新鮮なメジナが入荷しました。
脂の乗ったアジも入り、久しぶりに姿造りにしてお出しします。人参や胡瓜の飾り切りも添え、主役のメジナを引き立てます。メジナの旬は晩秋から初春で、そろそろ食べ納めの時期になりました。
メジナの姿造り。
私どもの関西エリアでは「グレ」の名で通っています。
メジナやグレの名前の由来に関しては、下記のページをどうぞご覧ください。
刺身の盛り合わせは華やかな料理です。
姿造りにも色々なやり方がありますが、割と小振りな魚が手に入った場合は”串を刺して高く”盛り付けるのがおすすめです。
縒り人参、さざ波胡瓜の飾り付け!丸い大皿盛り
姿造りに欠かせないのが野菜の飾り切りです。
今回は冷蔵庫にあった人参、胡瓜、ロマネスコズッキーニなどを使います。花形に切った二十日大根(ラディッシュ)や唐草大根(大根葉)も彩りを添えます。
縒り人参とさざ波胡瓜。
桂剥きにした人参を斜めに切り出します。
出来るだけ角度を付け、長めに細く切ります。この際、間に2本ぐらい包丁を入れます。一旦水に放し、すぐ取り出して菜箸で巻き込みます。ギュッと型を付けたら再び水に放します。水に放しておく時間ですが、あまり長くない方がいいでしょう。形が崩れる前に取り出し、盛り付けるまで冷蔵庫で保存しておきます。
左手前に持っているのが、さざ波胡瓜です。
長方形に胡瓜をカットし、長い面の天地を水平に切り出します。俎板に水平に置き、上面から削ぎ切りしていきます。この際、少しだけ根元を残します。3~4回繰り返したら上から順にくるっと巻き込みます。あとはカーブを崩さないように縦にカットしていきます。少しずつずらせば、さざ波が立ったような胡瓜に仕上がります。
刺身のツマも大切ですが、最も重要なのが姿造りの土台です。
飛び跳ねたように魚を盛り付けるわけですが、その土台になるのは大根です。
盛り付けた際にグラグラするのは禁物です。そのため、割と分厚い大根が必要になりますが、大きい魚の場合は長めの長方形に切り出します。小さい魚なら正方形、もしくは円形でもいいでしょう。

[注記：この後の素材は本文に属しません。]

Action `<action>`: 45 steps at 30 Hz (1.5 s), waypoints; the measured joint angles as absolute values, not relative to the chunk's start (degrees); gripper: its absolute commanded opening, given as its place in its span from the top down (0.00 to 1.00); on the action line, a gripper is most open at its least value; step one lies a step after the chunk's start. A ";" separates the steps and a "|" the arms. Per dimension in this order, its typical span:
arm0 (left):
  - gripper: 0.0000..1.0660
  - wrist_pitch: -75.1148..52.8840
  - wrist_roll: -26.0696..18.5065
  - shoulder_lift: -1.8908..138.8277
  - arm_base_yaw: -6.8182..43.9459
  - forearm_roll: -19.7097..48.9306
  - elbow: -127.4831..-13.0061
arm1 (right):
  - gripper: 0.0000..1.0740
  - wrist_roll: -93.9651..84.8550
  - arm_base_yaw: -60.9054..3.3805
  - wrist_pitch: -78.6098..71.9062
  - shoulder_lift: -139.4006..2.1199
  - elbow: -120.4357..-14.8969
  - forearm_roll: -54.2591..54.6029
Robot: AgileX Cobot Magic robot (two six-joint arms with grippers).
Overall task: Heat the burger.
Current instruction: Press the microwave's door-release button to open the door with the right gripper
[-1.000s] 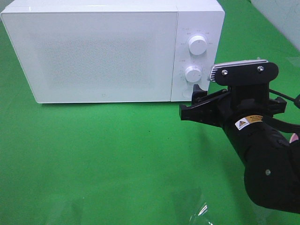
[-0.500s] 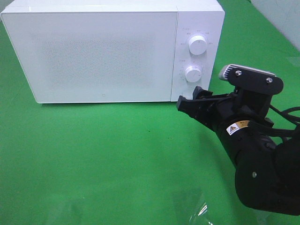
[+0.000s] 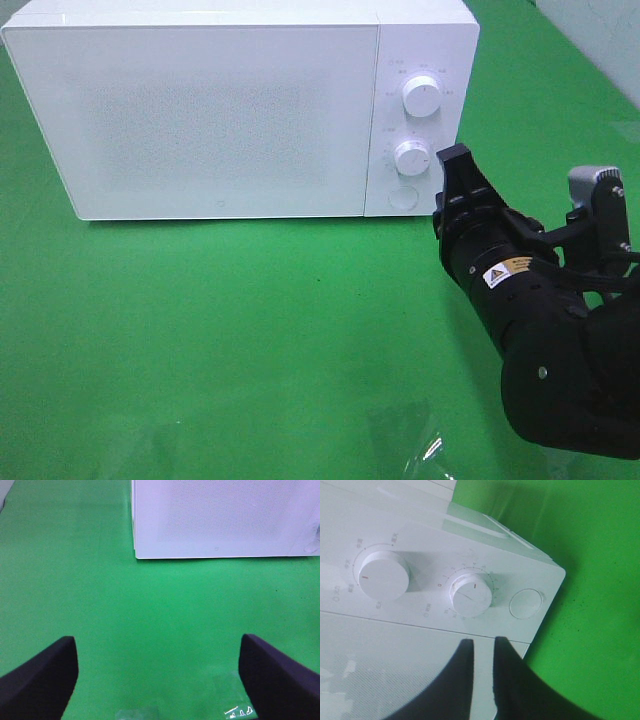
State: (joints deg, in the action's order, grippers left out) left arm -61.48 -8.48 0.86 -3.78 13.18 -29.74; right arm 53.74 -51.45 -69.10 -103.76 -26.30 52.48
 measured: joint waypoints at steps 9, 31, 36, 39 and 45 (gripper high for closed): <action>0.25 -61.48 -8.48 0.86 -3.78 13.18 -29.74 | 1.00 68.24 -51.45 -64.17 -103.76 -26.30 52.48; 0.25 -61.48 -8.48 0.86 -3.78 13.18 -29.74 | 1.00 72.19 -47.61 -55.00 -103.76 -29.91 46.93; 0.25 -61.48 -8.48 0.86 -3.78 13.18 -29.74 | 1.00 72.14 -45.44 -53.80 -103.76 -31.05 45.84; 0.25 -61.48 -8.48 0.86 -3.78 13.18 -29.74 | 1.00 72.08 -44.69 -53.23 -103.82 -31.28 45.78; 0.25 -61.48 -8.48 0.86 -3.78 13.18 -29.74 | 1.00 73.05 -42.97 -53.06 -106.05 -32.83 43.95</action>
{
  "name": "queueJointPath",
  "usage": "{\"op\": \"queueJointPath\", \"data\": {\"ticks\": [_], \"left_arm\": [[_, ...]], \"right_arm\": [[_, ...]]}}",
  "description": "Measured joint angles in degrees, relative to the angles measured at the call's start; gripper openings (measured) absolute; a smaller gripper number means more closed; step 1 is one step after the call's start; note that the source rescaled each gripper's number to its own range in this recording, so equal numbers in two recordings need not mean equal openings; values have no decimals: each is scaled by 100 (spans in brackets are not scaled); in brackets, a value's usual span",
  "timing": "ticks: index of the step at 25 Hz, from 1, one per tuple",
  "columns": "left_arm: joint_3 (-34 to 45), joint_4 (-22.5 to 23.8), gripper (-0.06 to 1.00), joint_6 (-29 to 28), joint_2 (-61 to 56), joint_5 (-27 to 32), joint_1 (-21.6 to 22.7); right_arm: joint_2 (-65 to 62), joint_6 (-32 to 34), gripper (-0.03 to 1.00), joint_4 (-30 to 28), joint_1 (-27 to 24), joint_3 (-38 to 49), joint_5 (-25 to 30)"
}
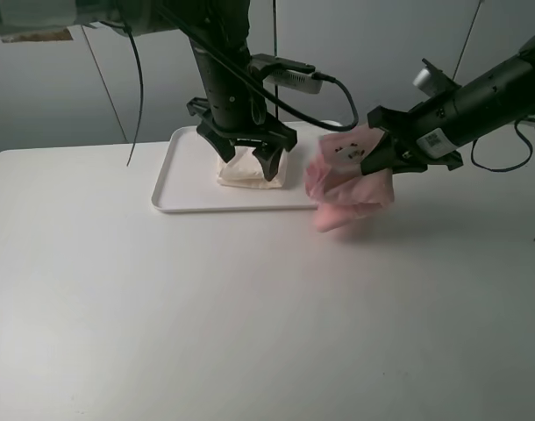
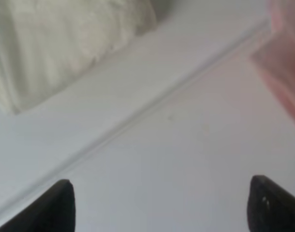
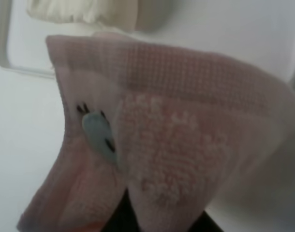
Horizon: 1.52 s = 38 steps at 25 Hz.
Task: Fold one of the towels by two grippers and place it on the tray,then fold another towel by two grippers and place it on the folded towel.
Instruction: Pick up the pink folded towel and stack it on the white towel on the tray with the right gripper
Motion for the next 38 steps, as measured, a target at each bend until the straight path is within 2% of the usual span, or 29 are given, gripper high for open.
{"op": "queueJointPath", "data": {"ticks": [2, 6, 11, 14, 17, 24, 30, 32, 38], "left_arm": [[484, -33, 92, 0, -188, -111, 0], [1753, -43, 92, 134, -961, -817, 0], [3484, -83, 92, 134, -1853, -1775, 0], [4344, -121, 92, 134, -2124, -2320, 0], [4860, -178, 92, 134, -2310, -2708, 0], [5001, -368, 92, 134, -2412, -3030, 0], [5001, -423, 92, 134, -2412, -3090, 0], [5001, -423, 92, 134, -2412, -3101, 0], [5001, -423, 92, 134, -2412, -3101, 0]], "right_arm": [[0, 265, 9, -339, -13, -302, 69], [86, 637, 9, -705, -23, -1019, 277], [760, 933, 9, -642, -23, -2331, 1065], [1197, 1177, 9, -606, 138, -3087, 1294], [1619, 1427, 9, -554, 436, -3773, 1435], [2688, 1843, 9, 307, 964, -5219, 1793], [3502, 1957, 9, 1732, 992, -5921, 1932], [3729, 1967, 9, 1886, 992, -5942, 1945], [4218, 1808, 9, 1789, 992, -5943, 1917]]}}
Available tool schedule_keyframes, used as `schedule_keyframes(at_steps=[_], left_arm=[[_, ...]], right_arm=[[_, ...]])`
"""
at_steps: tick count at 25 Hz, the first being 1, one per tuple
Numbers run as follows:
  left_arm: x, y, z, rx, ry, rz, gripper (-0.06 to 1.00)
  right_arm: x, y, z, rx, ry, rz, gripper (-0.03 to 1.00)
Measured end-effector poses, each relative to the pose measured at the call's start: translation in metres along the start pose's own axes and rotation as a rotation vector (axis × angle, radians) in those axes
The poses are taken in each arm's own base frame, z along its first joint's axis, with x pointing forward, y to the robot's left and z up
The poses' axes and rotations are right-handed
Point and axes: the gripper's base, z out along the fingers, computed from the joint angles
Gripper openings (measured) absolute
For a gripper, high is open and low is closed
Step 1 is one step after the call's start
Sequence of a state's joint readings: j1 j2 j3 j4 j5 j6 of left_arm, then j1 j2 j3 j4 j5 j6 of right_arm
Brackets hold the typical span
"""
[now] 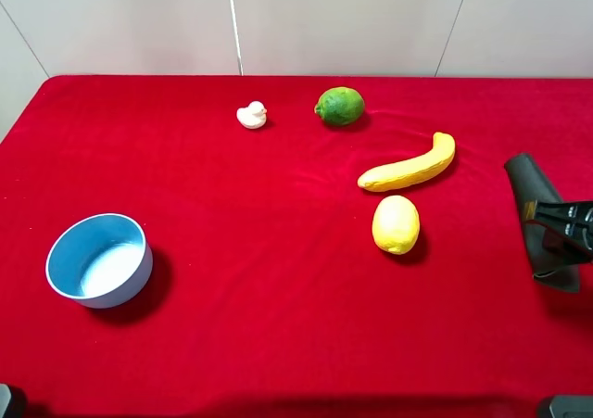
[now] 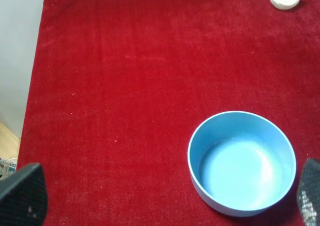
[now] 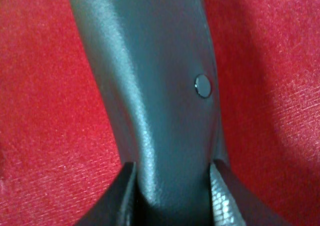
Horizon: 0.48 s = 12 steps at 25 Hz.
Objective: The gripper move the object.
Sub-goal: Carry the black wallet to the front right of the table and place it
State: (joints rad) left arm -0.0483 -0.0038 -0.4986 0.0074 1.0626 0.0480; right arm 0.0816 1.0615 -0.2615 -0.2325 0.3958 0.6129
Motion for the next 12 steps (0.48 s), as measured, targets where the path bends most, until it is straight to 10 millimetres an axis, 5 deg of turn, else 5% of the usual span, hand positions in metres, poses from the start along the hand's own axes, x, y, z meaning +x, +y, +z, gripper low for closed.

頭と尾で別々に二個の土台を用意する時もありますが、尾びれを跳ね上げる姿造りの場合は土台は一つです。大根がもったいない気もしますが、安定感が違います。
さらに串の挿し方も重要ポイントになります。
まずは大根の左端に二本真っ直ぐに立てます。魚の頭部を支える串で、1本の串を半分にカットしたものを使います。真っ直ぐに立てるのが基本ですが、魚の大きさによってバリエーションも生まれるでしょう。その辺りはご自由な発想でお願いします。
次は尾の部分を支える串です。こちらは先に尾ビレの根元に串を挿し、着地点である大根に突き挿します。頭は大根が先でしたが、尾は魚が先です。この方がスッキリ決まると思います。今回は頭と尾を離して盛り付けていますが、オーソドックスな姿盛りは頭と尾を近づけます。
胸ビレを鰓ぶたに挟み込み、活きの良さを強調します。
尾ビレの根元から土台へ向かう際、なるべく中骨は経由しない方がいいと思います。身体をひねらせ、飛び跳ねている印象を受けます。締めた魚などで頭上がグラグラしているものもあり、一概には言えませんが、身体の中心線が湾曲しているように盛り付けるのがベターです。
尾に使う串は1本丸ごとで、頭よりも高くするのがコツです。
大抵の姿造りに共通していると思いますが、コチなどの扁平な魚はどうするのか?試してみないと分かりませんが、遊び心がくすぐられますね。